The essential recommendation of the commission was not to replace Botswana’s multilingualism with a single local language, Setswana. Just as English was an official language with educational and economic value, Setswana was seen as a national language functioning as a symbol of national culture, unity and pride. The limitations of the recommendations RNCE were, however, in denying Botswana’s minority languages space in the education system and social domains and therefore contributing to their sustained marginalization and underdevelopment.

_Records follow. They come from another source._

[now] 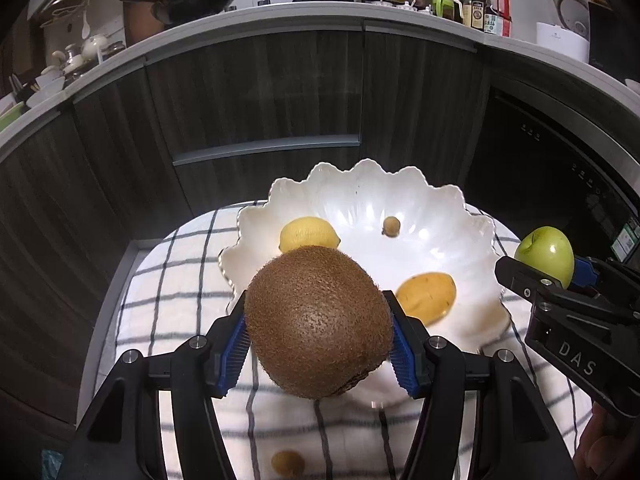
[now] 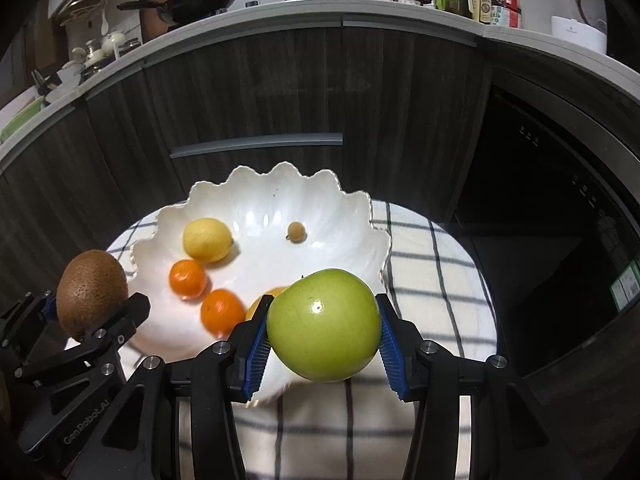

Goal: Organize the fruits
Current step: 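Carry the kiwi and green apple over the bowl and open both grippers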

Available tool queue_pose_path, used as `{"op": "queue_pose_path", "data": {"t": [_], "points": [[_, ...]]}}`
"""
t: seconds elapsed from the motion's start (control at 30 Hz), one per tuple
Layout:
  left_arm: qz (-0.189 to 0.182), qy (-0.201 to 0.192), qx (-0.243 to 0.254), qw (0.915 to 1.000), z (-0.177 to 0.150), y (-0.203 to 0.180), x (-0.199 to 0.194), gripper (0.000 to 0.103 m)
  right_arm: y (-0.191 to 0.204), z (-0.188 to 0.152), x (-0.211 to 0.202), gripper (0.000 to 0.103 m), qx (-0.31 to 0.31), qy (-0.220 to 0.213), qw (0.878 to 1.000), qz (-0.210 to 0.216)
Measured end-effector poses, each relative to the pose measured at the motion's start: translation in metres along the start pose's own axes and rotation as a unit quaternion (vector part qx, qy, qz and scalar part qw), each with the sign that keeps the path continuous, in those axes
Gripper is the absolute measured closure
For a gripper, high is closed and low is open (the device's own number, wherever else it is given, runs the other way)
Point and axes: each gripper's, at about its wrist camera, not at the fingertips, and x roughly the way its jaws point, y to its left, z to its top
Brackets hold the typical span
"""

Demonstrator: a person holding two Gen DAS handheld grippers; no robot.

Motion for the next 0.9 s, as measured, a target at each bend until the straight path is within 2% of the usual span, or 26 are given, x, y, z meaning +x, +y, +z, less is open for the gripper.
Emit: {"op": "queue_pose_path", "data": {"t": [0.43, 0.63, 0.9], "points": [[0.004, 0.026, -0.003, 0.9996, 0.019, 0.006, 0.055, 0.043, -0.002, 0.029, 0.068, 0.054, -0.004, 0.033, 0.999, -0.01], [0.003, 0.046, -0.007, 0.9989, 0.013, 0.009, 0.07, 0.043, 0.0, 0.026, 0.081, 0.054, -0.004, 0.048, 0.999, -0.002], [0.001, 0.071, -0.015, 0.9973, 0.007, 0.011, 0.08, 0.043, 0.001, 0.024, 0.091, 0.052, -0.005, 0.062, 0.998, -0.012]]}}
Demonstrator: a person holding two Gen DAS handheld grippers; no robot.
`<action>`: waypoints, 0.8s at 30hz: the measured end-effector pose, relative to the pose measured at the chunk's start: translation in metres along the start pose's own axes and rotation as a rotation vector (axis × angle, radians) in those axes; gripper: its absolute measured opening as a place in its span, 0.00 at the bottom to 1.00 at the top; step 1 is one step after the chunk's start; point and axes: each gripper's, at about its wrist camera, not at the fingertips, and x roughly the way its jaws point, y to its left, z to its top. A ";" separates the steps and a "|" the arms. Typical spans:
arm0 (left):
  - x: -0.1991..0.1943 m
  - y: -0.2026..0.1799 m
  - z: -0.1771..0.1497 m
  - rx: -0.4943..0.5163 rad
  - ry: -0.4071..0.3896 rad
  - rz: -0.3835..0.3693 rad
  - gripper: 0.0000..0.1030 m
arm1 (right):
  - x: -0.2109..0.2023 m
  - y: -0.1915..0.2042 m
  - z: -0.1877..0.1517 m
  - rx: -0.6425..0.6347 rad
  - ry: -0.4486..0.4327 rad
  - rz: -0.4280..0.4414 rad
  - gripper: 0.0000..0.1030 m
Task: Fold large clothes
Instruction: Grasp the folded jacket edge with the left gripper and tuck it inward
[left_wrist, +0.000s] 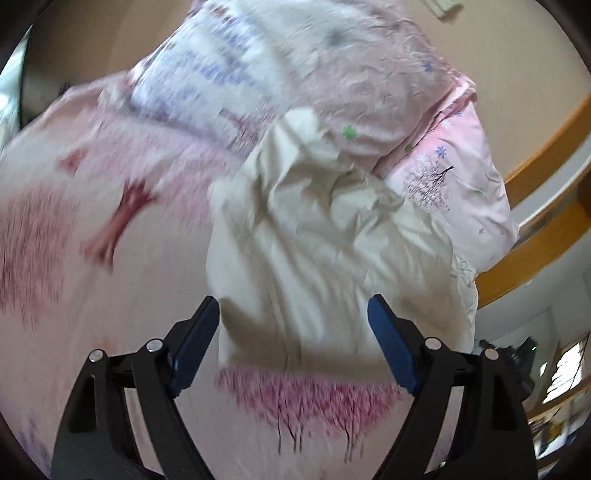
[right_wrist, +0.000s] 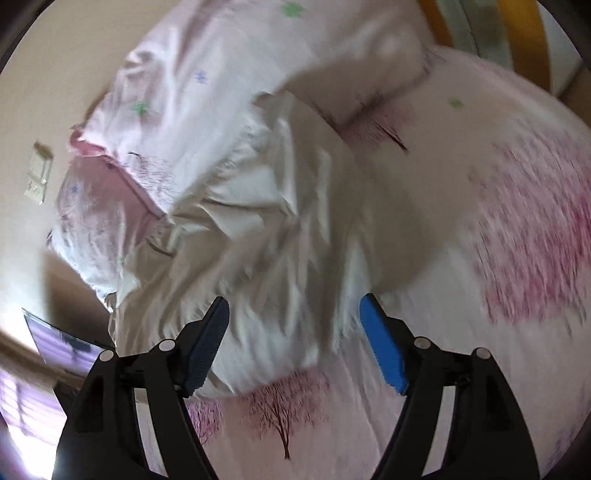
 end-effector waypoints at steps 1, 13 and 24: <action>-0.001 0.001 -0.006 -0.026 0.012 -0.002 0.80 | 0.001 -0.002 -0.002 0.025 0.004 0.008 0.72; 0.022 0.029 0.011 -0.163 0.074 0.061 0.81 | 0.017 -0.037 0.027 0.181 -0.012 -0.013 0.79; 0.061 0.033 0.022 -0.183 0.148 -0.094 0.64 | 0.075 -0.031 0.053 0.122 0.190 0.123 0.66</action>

That being said, one of the commendable recommendations of the RNCE was the recognition of a university as a significant player in producing materials for the development of the national language, Setswana. It recommended that “the University should establish a Centre for Setswana Studies which could assist the development of Setswana reading materials” (Republic of Botswana 1977:77). Such a centre would focus on “the development of and research into Setswana” (Republic of Botswana 1977:178) ensuring that the university becomes relevant to the territory in which it exists. Over 35 years have passed since such a recommendation was made and still such a centre is yet to be established. Why have we delayed to establish a Setswana Centre which will protect, develop and promote the Setswana language? Doesn’t this point to our own alienation from ourselves?

It is perhaps no wonder that those who look to Botswana for Setswana excellence, look at us in wonderment. Earlier this year when I met the Motsweding FM presenter, Gofamodimo Seleka, he asked that haunting question: “Ke eng kwa Botswana lo leka go nna maBoritani?” I mumbled some explanation. The university must lead the country in this regard to protect and develop the national language.